-- WORK TO COMPLETE --
Given the material below, output exactly the lines from the line with "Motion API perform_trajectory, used" to the line with "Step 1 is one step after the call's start", both ends included, and no other lines.

*****

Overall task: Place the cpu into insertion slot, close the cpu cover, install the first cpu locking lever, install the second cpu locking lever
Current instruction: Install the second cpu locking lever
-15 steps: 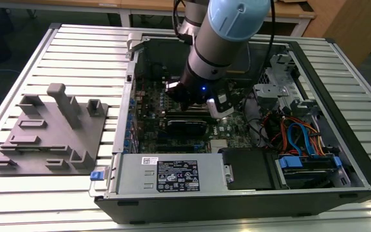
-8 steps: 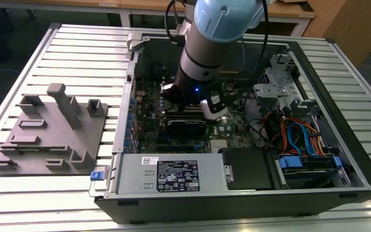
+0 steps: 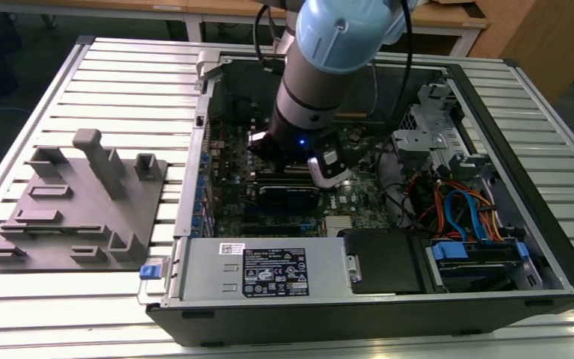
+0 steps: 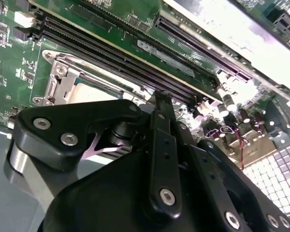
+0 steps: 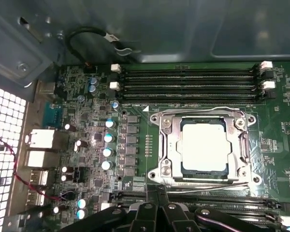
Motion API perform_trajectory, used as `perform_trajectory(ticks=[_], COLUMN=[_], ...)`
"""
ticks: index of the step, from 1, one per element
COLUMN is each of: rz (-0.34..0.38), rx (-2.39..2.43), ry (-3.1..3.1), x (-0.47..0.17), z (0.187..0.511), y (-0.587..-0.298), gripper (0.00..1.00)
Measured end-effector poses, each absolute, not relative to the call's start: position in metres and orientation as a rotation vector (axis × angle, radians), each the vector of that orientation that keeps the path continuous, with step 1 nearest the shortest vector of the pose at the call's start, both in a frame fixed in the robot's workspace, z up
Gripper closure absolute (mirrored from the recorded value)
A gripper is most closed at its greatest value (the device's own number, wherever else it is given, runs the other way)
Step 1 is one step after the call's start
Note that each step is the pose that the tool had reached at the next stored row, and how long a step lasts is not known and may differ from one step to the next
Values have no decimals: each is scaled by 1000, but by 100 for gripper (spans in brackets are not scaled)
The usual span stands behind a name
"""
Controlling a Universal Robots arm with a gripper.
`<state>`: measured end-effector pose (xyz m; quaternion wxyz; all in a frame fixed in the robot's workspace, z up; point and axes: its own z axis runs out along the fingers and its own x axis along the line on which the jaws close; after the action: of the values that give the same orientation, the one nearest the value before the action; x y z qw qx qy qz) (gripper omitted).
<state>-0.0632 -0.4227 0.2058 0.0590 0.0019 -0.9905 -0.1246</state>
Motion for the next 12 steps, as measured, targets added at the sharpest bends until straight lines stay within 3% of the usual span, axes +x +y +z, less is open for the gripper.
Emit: perform_trajectory(ticks=[12], rz=[-422], rx=[-8], ry=[-2999], x=[-65], z=[199], y=[-425], gripper=[89])
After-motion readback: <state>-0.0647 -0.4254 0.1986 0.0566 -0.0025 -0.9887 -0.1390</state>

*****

-- RESPONSE FOR THIS EXERCISE --
Motion API perform_trajectory, used as `perform_trajectory(ticks=[_], COLUMN=[_], ...)`
"""
ticks: index of the step, from 1, one per element
COLUMN is each of: rz (-0.34..0.38), rx (-2.39..2.43), ry (-3.1..3.1), x (-0.47..0.17), z (0.187..0.511), y (-0.587..-0.298), gripper (0.00..1.00)
Measured end-effector poses, each absolute, not relative to the call's start: position in metres and orientation as a rotation vector (axis × angle, radians), each the vector of that orientation that keeps the path continuous, with step 1 nearest the shortest vector of the pose at the call's start, both in a frame fixed in the robot's workspace, z up
Gripper closure absolute (mirrored from the recorded value)
A gripper is most closed at its greatest value (the device's own number, wherever else it is given, runs the other way)
Step 1 is one step after the call's start

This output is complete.